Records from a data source
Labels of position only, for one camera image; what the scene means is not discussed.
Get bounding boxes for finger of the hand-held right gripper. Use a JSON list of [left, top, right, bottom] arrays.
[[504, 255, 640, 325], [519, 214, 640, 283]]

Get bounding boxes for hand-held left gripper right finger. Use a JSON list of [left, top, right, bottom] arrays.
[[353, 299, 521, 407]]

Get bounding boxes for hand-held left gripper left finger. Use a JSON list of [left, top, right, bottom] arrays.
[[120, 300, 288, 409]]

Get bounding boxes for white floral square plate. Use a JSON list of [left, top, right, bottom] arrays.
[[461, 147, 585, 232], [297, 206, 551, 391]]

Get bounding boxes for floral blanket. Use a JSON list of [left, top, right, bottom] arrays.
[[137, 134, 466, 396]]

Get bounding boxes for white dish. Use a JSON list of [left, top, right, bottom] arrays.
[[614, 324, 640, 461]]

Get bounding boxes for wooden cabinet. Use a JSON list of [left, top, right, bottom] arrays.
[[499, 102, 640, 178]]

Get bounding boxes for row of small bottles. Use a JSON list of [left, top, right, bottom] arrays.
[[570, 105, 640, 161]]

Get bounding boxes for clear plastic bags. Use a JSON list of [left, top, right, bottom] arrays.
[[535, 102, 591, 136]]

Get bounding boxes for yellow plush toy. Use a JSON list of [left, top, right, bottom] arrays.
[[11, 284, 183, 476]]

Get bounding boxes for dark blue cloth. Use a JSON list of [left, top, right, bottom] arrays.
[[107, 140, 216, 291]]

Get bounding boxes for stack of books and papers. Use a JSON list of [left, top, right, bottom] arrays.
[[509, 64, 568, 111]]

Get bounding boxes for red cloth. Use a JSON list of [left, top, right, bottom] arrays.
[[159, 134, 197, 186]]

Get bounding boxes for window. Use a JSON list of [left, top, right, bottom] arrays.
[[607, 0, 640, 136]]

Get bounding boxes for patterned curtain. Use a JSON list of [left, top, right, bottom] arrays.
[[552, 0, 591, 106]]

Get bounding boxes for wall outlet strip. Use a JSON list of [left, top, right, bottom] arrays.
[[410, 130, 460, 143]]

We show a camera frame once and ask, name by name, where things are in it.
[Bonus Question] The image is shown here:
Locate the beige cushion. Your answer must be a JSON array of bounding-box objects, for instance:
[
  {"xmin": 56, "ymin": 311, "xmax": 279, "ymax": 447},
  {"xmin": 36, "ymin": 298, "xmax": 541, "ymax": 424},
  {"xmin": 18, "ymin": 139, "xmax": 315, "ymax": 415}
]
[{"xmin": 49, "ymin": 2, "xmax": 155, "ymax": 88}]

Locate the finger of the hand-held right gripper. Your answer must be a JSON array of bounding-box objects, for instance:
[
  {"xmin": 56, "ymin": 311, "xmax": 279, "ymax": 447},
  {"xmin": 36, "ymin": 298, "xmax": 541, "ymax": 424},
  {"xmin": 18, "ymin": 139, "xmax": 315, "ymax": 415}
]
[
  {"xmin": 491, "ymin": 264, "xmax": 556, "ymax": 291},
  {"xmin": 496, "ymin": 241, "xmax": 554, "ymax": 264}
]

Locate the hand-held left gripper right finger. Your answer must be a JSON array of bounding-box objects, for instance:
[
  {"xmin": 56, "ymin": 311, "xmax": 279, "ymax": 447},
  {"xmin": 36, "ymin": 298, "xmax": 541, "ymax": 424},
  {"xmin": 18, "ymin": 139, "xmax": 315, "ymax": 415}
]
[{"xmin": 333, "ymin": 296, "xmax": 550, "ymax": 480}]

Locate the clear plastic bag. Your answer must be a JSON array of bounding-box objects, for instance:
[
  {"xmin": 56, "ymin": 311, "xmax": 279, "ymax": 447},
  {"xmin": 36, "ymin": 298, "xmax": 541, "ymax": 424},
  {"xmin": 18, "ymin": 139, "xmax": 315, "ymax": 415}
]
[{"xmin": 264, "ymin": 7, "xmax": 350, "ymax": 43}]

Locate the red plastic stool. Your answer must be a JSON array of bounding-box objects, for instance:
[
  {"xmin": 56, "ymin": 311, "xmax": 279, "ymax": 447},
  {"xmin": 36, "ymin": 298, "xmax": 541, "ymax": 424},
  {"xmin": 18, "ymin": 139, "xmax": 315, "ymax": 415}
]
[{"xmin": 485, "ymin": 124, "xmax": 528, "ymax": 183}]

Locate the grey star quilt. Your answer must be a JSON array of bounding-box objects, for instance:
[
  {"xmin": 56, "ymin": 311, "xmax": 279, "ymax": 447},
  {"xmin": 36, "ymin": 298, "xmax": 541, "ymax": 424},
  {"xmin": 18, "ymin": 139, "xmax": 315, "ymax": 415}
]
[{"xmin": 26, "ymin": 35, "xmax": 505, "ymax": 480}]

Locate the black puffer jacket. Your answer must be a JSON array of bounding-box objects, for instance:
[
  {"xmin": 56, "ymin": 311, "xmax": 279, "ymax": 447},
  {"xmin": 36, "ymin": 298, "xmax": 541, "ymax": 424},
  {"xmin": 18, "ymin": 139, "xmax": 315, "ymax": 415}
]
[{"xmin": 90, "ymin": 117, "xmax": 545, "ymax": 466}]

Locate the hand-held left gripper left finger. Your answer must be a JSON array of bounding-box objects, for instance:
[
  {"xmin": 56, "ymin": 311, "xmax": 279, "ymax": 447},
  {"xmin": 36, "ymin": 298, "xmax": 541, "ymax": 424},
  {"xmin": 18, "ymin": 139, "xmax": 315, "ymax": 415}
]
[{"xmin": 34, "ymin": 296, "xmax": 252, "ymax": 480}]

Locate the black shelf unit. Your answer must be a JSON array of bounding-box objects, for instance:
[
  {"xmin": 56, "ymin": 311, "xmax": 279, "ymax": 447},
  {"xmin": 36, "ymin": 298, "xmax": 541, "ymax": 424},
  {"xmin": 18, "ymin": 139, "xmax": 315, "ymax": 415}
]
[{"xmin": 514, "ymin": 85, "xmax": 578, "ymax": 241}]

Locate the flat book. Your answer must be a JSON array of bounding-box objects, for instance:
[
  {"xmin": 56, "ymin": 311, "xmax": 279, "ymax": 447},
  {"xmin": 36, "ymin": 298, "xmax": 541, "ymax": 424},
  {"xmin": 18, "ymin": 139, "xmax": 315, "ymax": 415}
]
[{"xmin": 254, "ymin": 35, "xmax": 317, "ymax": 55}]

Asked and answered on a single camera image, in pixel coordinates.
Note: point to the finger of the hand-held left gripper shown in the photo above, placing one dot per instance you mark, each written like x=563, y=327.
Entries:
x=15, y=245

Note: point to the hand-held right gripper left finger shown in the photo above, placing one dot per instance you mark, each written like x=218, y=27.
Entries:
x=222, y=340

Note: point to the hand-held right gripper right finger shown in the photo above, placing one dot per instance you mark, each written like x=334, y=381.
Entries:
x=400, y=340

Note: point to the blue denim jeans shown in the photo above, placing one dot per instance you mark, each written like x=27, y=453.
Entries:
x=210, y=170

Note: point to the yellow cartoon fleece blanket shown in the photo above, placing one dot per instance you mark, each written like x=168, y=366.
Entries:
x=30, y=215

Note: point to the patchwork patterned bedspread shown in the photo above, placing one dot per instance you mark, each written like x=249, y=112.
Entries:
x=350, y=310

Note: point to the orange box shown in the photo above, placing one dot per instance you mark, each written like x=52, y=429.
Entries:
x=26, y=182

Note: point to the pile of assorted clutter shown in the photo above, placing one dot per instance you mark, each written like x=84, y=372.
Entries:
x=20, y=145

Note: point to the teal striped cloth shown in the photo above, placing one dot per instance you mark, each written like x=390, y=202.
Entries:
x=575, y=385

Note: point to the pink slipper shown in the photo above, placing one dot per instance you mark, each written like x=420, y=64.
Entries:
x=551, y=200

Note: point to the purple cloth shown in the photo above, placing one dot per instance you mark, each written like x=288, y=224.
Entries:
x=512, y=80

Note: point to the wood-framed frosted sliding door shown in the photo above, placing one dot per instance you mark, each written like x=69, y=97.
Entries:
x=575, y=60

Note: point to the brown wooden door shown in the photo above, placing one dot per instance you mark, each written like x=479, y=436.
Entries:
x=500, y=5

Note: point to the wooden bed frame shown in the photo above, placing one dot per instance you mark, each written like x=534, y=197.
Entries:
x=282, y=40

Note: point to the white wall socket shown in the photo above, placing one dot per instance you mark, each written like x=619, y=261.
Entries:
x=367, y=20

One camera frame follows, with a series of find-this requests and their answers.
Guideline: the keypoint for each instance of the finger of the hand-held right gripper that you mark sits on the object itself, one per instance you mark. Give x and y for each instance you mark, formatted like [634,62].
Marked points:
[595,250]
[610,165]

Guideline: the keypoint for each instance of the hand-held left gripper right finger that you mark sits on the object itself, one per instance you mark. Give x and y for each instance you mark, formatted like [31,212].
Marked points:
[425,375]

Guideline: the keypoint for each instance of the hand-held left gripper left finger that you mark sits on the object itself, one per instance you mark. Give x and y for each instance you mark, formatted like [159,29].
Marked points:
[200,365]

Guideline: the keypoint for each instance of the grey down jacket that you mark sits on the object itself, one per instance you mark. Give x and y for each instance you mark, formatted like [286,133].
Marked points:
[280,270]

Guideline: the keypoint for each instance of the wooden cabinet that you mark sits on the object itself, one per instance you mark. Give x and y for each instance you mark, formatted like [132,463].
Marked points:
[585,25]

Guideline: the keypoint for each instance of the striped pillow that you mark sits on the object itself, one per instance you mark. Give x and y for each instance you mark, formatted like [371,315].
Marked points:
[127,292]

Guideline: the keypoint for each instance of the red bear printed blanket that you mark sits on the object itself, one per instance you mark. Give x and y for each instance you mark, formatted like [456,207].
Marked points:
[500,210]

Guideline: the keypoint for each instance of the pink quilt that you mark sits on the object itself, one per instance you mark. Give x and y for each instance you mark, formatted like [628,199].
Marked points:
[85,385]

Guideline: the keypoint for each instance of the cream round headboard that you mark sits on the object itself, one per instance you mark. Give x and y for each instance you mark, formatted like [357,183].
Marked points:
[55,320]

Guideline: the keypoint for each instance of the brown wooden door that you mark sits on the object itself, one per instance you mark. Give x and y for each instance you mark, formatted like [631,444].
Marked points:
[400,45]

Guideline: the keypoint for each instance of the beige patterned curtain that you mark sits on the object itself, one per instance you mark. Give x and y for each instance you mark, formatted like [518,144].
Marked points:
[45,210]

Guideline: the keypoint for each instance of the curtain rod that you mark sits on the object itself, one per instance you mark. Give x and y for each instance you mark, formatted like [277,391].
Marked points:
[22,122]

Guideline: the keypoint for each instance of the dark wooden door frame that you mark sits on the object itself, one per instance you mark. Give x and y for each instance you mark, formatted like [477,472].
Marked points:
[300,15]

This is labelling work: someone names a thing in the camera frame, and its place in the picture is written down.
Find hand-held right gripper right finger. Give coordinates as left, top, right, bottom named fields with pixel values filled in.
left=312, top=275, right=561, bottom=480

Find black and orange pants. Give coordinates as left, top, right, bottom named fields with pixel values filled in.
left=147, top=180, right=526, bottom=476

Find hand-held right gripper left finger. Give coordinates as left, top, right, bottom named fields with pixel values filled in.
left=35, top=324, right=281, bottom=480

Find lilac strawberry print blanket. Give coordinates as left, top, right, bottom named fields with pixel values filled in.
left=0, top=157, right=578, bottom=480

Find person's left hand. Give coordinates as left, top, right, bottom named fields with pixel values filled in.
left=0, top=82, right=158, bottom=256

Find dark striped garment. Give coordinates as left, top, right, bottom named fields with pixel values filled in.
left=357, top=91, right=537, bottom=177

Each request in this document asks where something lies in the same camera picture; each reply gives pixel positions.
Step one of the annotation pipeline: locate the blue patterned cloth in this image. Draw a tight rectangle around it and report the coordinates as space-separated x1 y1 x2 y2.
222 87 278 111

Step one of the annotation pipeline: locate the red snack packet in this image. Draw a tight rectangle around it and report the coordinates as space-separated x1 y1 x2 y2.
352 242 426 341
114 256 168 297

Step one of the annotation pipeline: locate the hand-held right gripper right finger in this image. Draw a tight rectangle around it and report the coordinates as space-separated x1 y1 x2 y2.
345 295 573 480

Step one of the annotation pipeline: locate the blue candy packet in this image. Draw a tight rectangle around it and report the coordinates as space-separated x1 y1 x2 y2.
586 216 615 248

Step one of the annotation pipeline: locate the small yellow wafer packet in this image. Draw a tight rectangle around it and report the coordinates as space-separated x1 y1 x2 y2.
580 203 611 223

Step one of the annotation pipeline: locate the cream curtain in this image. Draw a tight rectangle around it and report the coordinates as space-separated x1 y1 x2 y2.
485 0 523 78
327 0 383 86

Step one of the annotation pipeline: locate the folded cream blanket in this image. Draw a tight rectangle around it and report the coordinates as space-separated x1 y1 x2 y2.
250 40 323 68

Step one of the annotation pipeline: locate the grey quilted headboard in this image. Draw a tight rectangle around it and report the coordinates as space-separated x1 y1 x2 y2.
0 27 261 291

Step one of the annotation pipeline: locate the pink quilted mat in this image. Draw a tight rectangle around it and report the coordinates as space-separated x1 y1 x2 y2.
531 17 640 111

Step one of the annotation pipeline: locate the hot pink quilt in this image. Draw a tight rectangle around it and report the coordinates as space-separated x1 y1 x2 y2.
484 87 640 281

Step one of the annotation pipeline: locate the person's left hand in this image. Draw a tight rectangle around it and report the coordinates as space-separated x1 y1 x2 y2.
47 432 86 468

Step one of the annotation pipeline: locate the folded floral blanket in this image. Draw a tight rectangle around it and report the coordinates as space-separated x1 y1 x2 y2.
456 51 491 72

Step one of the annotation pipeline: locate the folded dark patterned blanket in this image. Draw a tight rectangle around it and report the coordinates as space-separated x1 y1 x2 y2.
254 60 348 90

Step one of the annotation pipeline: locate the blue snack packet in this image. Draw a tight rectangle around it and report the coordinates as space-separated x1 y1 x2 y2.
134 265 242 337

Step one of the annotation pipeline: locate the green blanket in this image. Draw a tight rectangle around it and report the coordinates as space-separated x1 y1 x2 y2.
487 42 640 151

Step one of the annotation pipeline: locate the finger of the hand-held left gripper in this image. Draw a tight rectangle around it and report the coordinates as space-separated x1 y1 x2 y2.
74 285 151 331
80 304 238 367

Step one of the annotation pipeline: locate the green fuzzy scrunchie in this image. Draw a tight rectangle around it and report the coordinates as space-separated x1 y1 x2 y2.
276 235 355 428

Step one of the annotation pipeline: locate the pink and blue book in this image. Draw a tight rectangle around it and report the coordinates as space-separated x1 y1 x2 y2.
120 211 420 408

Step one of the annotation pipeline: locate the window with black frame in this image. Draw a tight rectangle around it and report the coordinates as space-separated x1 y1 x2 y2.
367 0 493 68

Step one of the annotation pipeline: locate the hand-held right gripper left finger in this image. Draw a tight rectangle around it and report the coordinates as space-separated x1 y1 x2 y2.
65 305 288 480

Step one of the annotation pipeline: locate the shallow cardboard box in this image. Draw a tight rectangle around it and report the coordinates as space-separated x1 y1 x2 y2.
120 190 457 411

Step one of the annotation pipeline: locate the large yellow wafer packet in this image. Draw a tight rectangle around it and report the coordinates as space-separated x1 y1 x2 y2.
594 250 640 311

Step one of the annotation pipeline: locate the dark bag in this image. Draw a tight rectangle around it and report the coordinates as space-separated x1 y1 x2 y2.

### Exercise requirements
Take from the entries every line that has the string "picture".

### Expected output
This is labelling work: someone names a thing in the camera frame, and its place in the picture is written down.
Each request in this document asks where something lies in the same camera picture; each reply gives pixel positions.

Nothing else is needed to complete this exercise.